What might that look like in practice? Try and imagine better constituted peoples’ movements that become coherent enough within themselves (for example, Trust the People , citizen action networks) without reverting to the usual political culture and structure. These movements would draw on the cosmo-local intelligence of the regenerative economy. Could they become strong enough to be the shapers of public policy, but on terms that are profoundly human and social? 

Going even further, imagine if some of those citizens, brought together in a community, wanted to take over the local council to guarantee people’s participation in spending the local budget? Could that not be the basis of a new socio-political-economic structure that starts from the bottom up?

(If you have any questions about that, hear Peter Macfadyen explain Flatpack Democracy on Radio 4 Monday and Wednesday, or listen to our Elephant Zoom event on the same subject.)

Finally, what if the notion of people’s power was captured at the national level by a Citizens Assembly with real teeth?
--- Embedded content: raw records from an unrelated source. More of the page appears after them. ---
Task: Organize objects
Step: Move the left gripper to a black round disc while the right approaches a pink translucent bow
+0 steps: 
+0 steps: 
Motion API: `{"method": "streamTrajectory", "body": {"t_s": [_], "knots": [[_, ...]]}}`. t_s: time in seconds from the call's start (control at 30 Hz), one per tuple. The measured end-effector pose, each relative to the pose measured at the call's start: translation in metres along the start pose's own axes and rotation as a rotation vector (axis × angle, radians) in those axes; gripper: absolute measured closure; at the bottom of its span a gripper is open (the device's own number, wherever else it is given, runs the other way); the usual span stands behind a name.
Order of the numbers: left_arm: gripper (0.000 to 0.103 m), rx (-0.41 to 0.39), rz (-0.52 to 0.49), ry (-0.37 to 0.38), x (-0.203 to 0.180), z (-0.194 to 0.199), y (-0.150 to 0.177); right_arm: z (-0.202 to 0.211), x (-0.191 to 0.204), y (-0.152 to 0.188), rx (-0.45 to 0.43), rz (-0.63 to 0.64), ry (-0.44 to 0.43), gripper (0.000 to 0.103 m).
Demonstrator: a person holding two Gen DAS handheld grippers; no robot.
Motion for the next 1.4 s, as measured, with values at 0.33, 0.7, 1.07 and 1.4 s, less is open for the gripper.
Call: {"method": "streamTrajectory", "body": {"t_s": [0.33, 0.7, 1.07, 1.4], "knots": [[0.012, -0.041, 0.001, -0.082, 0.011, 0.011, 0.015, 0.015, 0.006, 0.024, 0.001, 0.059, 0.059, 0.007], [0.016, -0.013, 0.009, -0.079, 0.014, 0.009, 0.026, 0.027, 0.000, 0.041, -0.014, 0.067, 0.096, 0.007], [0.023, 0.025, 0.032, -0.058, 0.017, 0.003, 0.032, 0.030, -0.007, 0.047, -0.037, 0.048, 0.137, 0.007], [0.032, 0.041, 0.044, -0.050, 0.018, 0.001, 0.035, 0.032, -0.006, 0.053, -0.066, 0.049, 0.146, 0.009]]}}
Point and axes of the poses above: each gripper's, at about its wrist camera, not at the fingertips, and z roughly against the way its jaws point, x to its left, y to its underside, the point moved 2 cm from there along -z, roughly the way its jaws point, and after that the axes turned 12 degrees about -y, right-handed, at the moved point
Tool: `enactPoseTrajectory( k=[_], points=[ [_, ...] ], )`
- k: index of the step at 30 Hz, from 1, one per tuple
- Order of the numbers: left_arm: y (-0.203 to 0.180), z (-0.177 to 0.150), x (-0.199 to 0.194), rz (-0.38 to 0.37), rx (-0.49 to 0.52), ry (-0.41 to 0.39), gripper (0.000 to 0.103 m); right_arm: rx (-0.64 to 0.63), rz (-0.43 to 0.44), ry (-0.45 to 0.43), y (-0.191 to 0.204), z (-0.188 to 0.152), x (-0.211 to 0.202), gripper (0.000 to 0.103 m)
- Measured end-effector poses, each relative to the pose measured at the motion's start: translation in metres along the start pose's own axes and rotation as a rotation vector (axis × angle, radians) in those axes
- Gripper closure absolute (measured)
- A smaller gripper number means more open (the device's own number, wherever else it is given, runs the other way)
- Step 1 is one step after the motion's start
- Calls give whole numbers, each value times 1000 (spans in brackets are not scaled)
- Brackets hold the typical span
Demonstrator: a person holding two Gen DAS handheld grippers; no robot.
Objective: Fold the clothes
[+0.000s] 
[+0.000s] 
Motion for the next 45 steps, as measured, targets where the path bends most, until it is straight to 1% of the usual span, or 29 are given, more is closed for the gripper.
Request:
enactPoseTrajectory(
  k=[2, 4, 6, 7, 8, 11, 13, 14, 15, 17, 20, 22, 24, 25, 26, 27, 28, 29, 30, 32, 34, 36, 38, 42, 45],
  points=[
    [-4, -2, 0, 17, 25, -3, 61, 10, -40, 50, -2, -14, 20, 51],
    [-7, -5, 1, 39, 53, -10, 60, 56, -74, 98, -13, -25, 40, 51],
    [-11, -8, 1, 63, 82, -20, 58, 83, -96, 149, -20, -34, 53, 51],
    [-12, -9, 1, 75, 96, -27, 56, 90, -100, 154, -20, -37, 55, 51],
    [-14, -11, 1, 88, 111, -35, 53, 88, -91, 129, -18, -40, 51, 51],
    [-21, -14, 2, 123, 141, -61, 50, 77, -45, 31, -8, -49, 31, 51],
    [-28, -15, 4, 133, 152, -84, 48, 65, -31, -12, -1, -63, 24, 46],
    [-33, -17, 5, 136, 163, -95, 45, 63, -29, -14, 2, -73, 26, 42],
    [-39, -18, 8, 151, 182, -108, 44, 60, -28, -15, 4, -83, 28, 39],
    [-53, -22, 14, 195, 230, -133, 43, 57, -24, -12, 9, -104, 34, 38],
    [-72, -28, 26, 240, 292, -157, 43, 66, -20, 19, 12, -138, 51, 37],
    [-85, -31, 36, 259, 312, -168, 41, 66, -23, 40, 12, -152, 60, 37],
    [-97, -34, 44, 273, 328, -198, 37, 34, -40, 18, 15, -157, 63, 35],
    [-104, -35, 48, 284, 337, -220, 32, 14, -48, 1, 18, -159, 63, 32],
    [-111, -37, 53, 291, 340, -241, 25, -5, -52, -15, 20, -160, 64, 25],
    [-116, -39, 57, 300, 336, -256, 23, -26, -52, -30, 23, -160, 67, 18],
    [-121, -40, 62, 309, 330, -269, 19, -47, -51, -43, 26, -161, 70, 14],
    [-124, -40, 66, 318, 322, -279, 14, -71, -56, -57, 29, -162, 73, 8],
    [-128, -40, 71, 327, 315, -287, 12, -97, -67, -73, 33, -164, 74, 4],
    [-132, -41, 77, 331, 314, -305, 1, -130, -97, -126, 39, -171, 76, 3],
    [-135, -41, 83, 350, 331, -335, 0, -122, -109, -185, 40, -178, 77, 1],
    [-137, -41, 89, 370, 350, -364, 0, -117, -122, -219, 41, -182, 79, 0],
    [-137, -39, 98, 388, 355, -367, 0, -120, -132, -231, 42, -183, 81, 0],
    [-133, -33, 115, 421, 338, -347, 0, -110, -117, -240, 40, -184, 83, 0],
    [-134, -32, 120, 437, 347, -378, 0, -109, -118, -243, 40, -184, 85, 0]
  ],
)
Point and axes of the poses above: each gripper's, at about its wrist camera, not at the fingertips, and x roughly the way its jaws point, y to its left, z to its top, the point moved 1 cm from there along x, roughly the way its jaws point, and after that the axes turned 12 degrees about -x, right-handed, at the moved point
A body that would invite at least three bills a year—based on an understanding of the interdependence of people and planet? That’s the petition, brought by Peter Colville, we are sharing with you today.

Finally, given that it is women who are traditionally the most active in communities, as well as in the lower paid caring professions we appreciate better now, isn’t the call for more feminine intelligence to shape the public space the very fulcrum of a new politics?

For more on that, check our newly completed video of The Elephant meets Karen Downes, Founder of The Flourish Initiative, co-founder of Femme Q. While you’re there sign up for The Elephant meets Katherine Trebeck, Chief Executive of the Wellbeing Economy Foundation, in the Zoom room Tuesday June 2nd.

All of these actions signify nothing more simple, or profound, than the interconnectivity of the human being, the community and the planet. I-We-World. Your health depends upon our shared health, which depends upon the planet’s health. 

Welcome the new and simple logic for the post-Covid world.